An exact copy of all the data below is required.

* Supplied information:
····················

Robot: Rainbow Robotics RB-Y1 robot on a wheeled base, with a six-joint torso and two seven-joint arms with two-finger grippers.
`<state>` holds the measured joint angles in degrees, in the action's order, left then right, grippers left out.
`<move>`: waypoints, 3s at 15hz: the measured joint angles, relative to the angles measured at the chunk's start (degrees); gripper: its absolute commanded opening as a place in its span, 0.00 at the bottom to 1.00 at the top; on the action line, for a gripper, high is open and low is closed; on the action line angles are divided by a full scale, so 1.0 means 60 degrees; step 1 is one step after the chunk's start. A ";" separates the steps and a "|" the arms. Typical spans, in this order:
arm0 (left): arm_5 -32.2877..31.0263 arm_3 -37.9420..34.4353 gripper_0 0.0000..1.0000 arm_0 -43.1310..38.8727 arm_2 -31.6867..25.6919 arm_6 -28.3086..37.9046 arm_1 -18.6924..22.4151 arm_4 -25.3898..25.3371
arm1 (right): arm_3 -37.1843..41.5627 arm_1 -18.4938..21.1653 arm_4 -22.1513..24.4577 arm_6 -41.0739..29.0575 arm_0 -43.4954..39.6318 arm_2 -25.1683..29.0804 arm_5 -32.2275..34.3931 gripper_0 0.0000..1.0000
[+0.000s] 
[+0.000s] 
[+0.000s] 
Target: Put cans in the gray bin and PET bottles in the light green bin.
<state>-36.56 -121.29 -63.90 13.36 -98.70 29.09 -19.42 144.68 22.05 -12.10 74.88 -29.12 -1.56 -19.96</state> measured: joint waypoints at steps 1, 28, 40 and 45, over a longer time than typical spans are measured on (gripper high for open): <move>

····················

* Response to the exercise:
Robot: Rainbow Robotics RB-Y1 robot on a wheeled base, with a six-joint torso and two seven-joint arms with two-finger grippers.
`<state>` holds the measured joint angles in degrees, in the action's order, left then right, grippers left out.
`<move>`: waypoints, 3s at 15hz: the measured joint angles, relative to the angles measured at the chunk's start (degrees); gripper: its absolute commanded opening as a place in its span, 0.00 at the bottom to 1.00 at the top; on the action line, for a gripper, high is open and low is closed; on the action line angles are divided by a full scale, so 1.0 means 60 degrees; step 1 is one step after the chunk's start. A ";" separates the steps and a "|" the arms. Typical spans, in this order:
arm0 (left): arm_5 -32.2877..31.0263 arm_3 -37.9420..34.4353 gripper_0 0.0000..1.0000 arm_0 -43.1310..38.8727 arm_2 -31.6867..25.6919 arm_6 -28.3086..37.9046 arm_1 -18.6924..22.4151 arm_4 -25.3898..25.3371
arm1 (right): arm_3 -37.1843..41.5627 arm_1 -18.4938..21.1653 arm_4 -22.1513..24.4577 arm_6 -41.0739..29.0575 arm_0 -43.4954..39.6318 arm_2 -25.1683..29.0804 arm_5 -32.2275..34.3931 gripper_0 0.0000..1.0000
[+0.000s] 
[+0.000s] 
[+0.000s] 
Target: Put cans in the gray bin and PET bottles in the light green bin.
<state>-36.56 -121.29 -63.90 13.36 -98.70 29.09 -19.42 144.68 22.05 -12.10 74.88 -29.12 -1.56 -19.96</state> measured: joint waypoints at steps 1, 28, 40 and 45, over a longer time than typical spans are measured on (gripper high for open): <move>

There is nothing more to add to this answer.